A educadora física Jhay Figueiredo, 46, também de Natal, vive drama semelhante. Após dar entrada no pedido de visto em junho, ela relata que precisou cancelar e remarcar reservas de alojamento e passagens por diversas vezes, acumulando multas e gastos inesperados. “Perdi os dois empregos que tinha e estou há seis meses sem trabalhar, gastando o dinheiro das coisas que vendi. É desumano”, afirma.
Apesar de ter enviado as mesmas documentações para o processo dela e do esposo, apenas o visto dele foi aprovado. “Não faz sentido. É um descaso completo com as pessoas, e quem inveja os pedidos depois já está tendo respostas. Isso mostra que não está seguindo uma sequência correta”, reclama Jhay.
Alívio nova da lei
Neste ano, mais de 50% de todos os vistos emitidos pelos consulados portugueses no Brasil são para procura de trabalho. Em 2023, os pedidos representavam 31% do total de documentos emitidos. Por meio desses vistos, brasileiros e demais cidadãos da CPLP podem ficar 120 dias em Portugal em busca de trabalho, prazo que pode ser estendido por mais 60 dias com autorização da Agência para a Integração, Migrações e Asilo (AIMA).

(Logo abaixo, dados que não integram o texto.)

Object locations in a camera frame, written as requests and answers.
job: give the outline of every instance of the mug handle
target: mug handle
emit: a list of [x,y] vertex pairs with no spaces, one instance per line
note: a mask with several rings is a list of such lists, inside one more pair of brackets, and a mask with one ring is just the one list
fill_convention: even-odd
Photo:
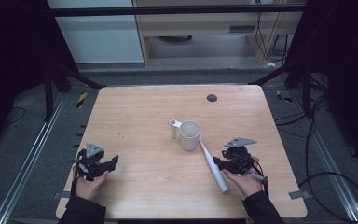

Especialistas ouvidos pelo PÚBLICO Brasil acreditam, porém, que as requisições desses vistos tenderão a diminuir antes da decisão da Assembleia da República de mudar a Lei de Estrangeiros (23/2007). A partir da promulgação do novo texto pelo presidente Marcelo Rebelo de Sousa, brasileiros e timorenses poderão entrar em Portugal como turistas e, já em território luso, necessitar de autorização de residência. A expectativa é de que as novas regras entrem em vigor ainda no primeiro trimestre de 2025.
Se a medida aliviar a crise vivida pelos consulados portugueses no Brasil, o tempo dirá. Para pessoas como Alexandre, Ricardo e Jhay, o prejuízo financeiro e emocional já está acumulado, deixando marcas difíceis de apagar.